- _HOW TO COMPLETE THIS TASK_:
Starting at the line containing "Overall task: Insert" and ending at the line containing "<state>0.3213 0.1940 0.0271", transcribe the listing below exactly. Keep both end lines, skip the pictures, and copy nothing else.

- _SUPPLIED RECORDS_:
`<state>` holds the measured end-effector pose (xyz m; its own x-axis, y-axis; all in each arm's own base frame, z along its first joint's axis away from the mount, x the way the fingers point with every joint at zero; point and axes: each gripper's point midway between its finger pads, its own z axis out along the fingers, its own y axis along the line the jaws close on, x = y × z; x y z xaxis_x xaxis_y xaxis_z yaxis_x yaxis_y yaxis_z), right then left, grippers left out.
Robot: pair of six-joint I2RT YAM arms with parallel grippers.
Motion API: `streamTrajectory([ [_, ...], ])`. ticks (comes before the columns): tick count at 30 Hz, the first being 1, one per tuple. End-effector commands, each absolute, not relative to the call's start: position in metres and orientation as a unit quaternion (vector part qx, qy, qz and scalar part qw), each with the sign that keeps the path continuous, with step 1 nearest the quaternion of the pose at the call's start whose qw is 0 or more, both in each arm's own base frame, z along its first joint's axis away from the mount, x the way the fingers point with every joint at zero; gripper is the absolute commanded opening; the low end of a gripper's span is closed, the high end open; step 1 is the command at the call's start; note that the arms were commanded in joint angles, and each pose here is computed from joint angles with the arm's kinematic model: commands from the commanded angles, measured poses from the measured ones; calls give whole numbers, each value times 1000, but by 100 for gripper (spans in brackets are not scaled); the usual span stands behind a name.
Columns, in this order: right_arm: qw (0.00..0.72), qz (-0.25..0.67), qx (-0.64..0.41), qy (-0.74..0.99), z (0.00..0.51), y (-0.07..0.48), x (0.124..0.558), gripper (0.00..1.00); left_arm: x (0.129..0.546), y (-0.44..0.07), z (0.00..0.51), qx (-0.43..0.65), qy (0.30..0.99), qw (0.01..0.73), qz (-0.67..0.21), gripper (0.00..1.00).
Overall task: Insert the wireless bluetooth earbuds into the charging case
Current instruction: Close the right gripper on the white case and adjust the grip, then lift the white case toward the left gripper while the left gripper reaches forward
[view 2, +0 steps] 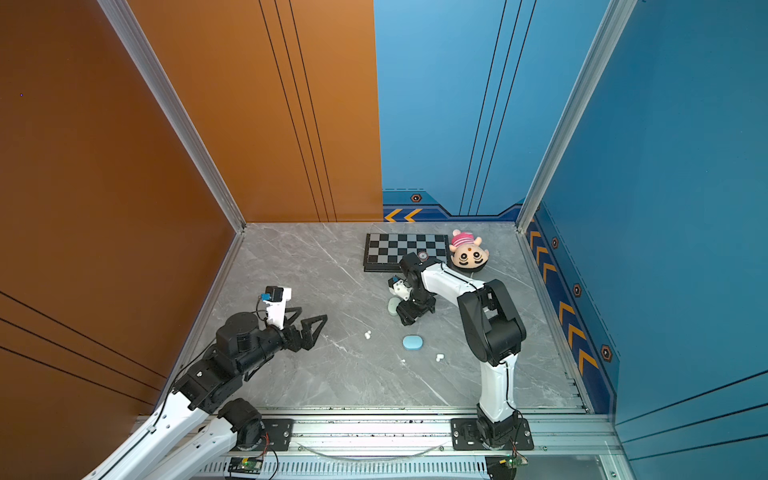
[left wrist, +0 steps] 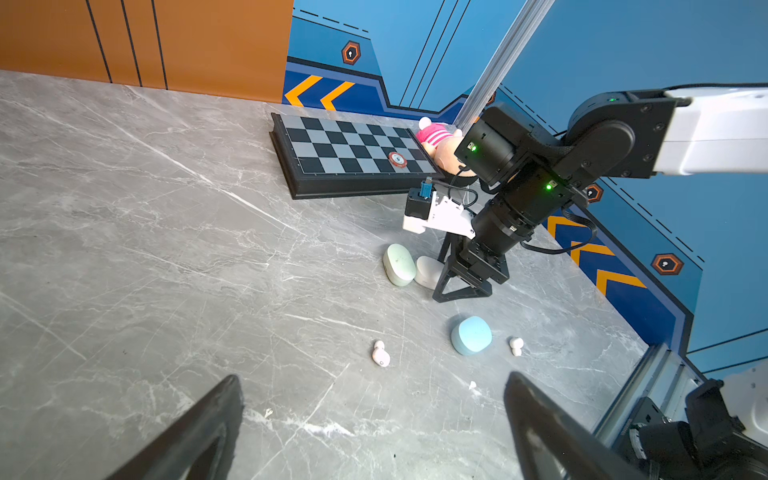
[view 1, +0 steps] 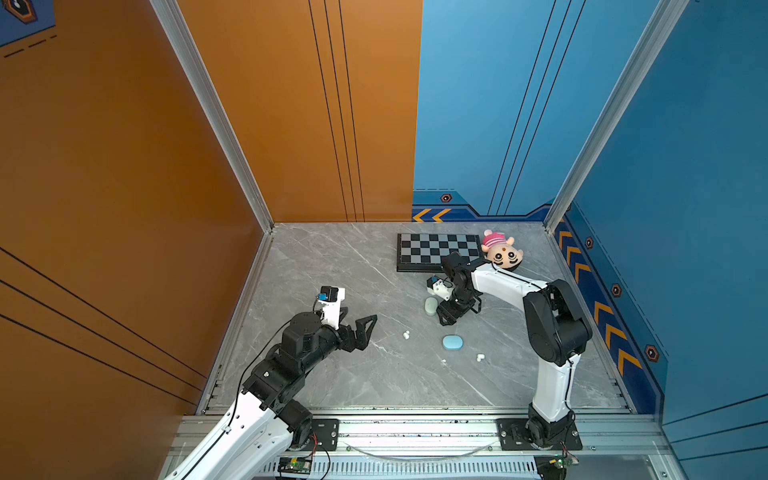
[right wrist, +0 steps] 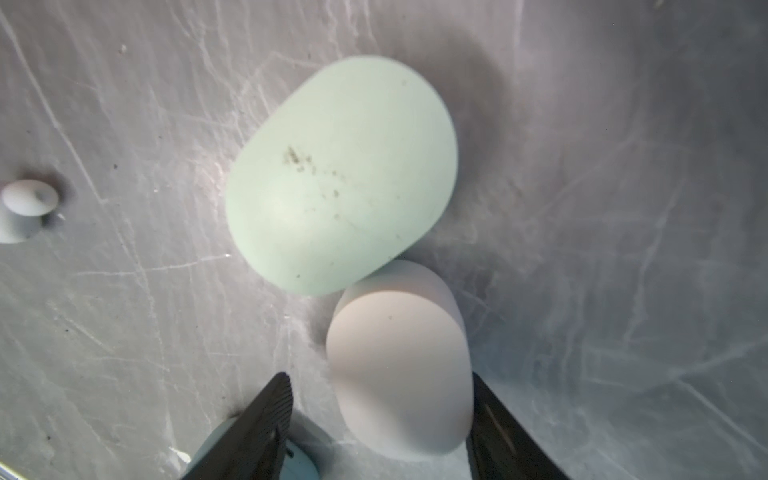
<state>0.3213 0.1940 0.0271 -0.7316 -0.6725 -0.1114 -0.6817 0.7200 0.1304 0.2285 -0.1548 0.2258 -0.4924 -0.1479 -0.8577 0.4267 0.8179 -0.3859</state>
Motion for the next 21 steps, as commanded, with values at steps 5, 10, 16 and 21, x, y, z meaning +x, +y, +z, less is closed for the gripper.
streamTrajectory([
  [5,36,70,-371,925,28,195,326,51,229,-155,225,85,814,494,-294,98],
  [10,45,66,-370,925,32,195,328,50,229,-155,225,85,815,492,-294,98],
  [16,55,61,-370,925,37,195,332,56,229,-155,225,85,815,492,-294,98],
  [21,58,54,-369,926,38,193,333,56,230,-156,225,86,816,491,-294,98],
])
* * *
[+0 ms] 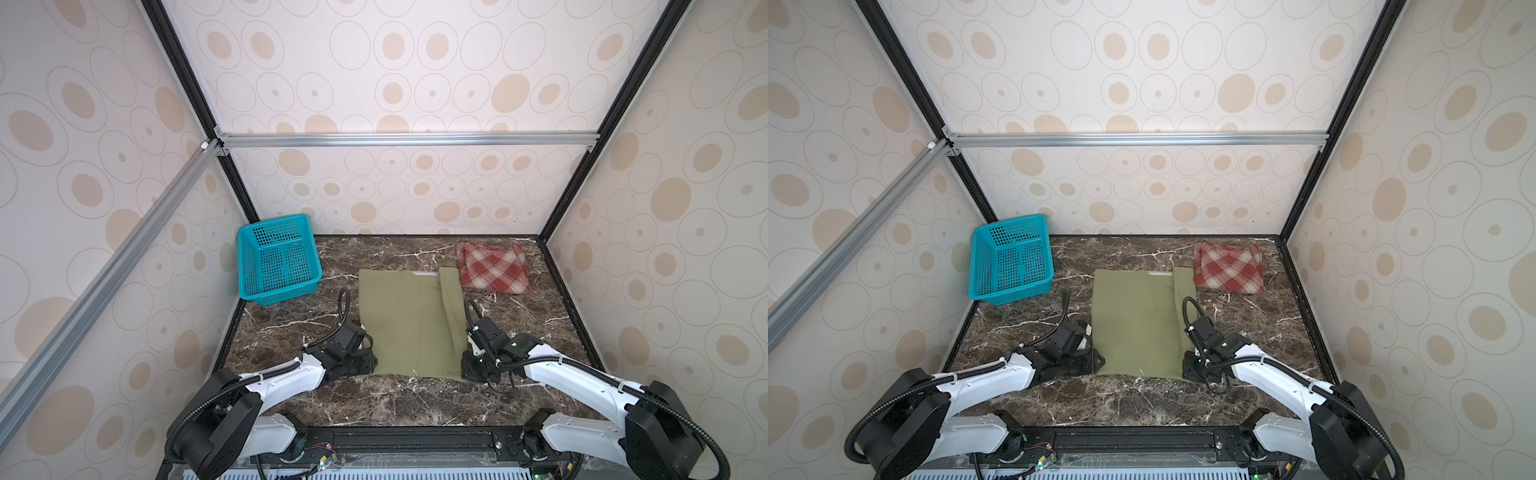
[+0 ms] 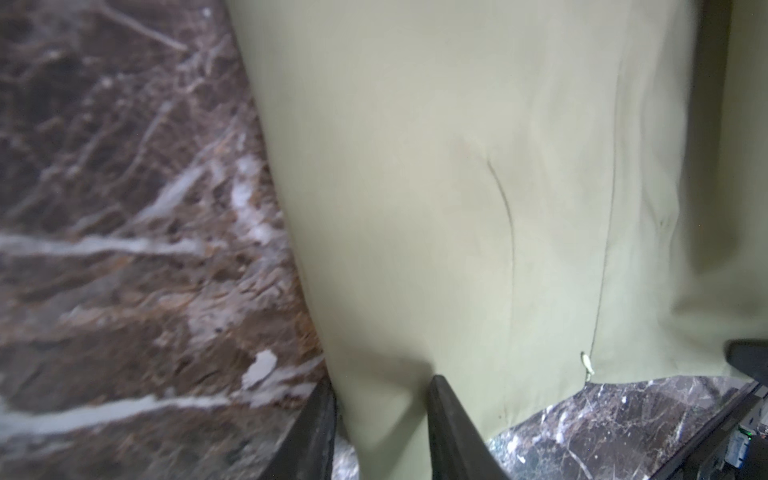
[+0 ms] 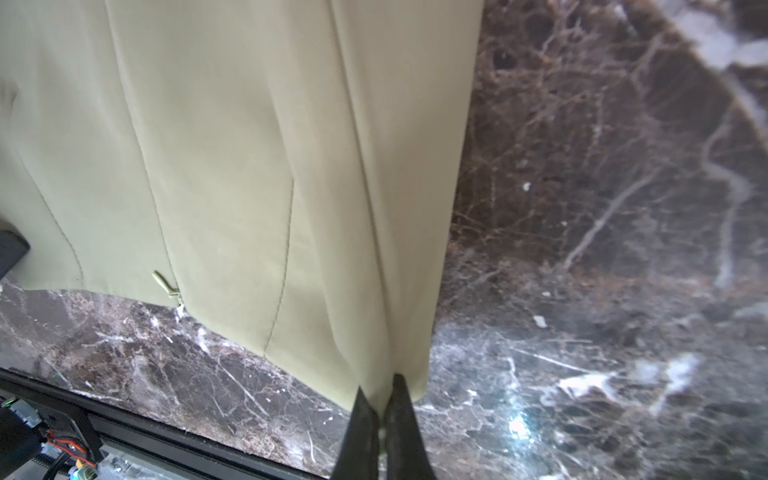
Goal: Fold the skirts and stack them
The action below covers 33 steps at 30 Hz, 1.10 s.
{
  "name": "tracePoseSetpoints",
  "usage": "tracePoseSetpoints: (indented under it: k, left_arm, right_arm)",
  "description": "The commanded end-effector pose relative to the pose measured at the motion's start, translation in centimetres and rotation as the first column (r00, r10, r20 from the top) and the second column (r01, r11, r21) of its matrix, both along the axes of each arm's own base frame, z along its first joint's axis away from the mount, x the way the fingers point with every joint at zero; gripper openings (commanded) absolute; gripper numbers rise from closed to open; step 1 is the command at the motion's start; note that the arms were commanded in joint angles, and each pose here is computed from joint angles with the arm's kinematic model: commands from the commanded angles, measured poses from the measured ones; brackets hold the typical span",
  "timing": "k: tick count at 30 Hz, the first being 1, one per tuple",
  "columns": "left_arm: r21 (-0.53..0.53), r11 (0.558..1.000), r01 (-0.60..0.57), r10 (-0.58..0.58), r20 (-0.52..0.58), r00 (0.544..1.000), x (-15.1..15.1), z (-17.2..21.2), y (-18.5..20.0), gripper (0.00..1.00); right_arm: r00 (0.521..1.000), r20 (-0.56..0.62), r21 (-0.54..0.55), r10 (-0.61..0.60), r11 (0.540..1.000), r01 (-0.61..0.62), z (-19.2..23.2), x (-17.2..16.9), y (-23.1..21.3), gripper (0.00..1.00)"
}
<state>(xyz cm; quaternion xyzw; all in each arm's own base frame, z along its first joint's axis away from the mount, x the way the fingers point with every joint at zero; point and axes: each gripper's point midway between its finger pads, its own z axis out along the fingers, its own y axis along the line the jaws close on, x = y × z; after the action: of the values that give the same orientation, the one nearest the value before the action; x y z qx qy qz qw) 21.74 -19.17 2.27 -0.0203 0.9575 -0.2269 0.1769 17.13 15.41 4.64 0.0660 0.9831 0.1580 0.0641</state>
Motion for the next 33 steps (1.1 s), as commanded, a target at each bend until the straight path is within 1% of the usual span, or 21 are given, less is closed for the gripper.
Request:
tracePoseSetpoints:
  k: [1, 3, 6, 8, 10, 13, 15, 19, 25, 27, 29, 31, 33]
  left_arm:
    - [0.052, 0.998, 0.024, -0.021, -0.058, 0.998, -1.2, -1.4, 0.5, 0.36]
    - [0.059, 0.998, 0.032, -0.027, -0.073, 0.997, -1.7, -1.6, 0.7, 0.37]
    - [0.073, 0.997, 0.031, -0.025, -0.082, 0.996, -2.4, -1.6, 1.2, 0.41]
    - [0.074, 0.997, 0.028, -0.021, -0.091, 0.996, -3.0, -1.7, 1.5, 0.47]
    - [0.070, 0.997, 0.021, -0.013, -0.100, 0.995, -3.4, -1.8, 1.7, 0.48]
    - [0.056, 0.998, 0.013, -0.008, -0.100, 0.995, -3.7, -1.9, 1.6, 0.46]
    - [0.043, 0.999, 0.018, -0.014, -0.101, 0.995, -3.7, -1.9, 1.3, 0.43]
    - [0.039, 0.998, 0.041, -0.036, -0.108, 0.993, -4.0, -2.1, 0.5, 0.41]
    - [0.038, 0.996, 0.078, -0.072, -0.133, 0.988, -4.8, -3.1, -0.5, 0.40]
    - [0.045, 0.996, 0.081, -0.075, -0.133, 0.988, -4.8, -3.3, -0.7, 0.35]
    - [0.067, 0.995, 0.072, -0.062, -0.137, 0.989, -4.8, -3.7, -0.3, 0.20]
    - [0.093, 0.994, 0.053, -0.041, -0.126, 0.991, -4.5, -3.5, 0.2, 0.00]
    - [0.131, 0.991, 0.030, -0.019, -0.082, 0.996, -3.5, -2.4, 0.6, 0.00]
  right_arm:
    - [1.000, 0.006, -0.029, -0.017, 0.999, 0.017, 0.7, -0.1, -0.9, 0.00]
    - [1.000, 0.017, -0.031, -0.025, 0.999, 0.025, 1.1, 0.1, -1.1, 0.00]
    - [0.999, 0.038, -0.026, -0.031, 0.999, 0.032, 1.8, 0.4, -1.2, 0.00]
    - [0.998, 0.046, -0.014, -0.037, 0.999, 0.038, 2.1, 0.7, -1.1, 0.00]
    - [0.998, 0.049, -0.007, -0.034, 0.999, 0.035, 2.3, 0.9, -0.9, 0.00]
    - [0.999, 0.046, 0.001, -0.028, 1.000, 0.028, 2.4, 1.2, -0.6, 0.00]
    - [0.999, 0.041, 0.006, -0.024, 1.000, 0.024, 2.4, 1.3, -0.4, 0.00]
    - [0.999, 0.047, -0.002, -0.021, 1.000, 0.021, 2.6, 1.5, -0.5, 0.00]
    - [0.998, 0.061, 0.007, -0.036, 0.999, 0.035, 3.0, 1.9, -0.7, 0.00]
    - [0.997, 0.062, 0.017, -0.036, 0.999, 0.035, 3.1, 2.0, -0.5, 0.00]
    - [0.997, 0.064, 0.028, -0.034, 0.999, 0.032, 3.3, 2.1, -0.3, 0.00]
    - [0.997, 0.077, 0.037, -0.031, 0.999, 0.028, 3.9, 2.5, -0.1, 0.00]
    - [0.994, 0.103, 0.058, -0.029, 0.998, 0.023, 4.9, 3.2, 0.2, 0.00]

- _SOLUTION BELOW_:
Overall task: Insert the wireless bluetooth earbuds into the charging case
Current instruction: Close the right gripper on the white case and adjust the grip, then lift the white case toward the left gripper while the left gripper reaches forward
[view 2, +0 steps] 
[left wrist, +0 steps] 
[view 1, +0 steps] 
[right wrist, +0 steps] 
<state>0.3213 0.1940 0.0271 -0.7316 -0.6725 -0.1114 -0.6817 0.7200 0.1304 0.2285 -0.1548 0.2258 -0.4924 -0.1479 -0.8577 0.4267 0.8179 -0.3859</state>

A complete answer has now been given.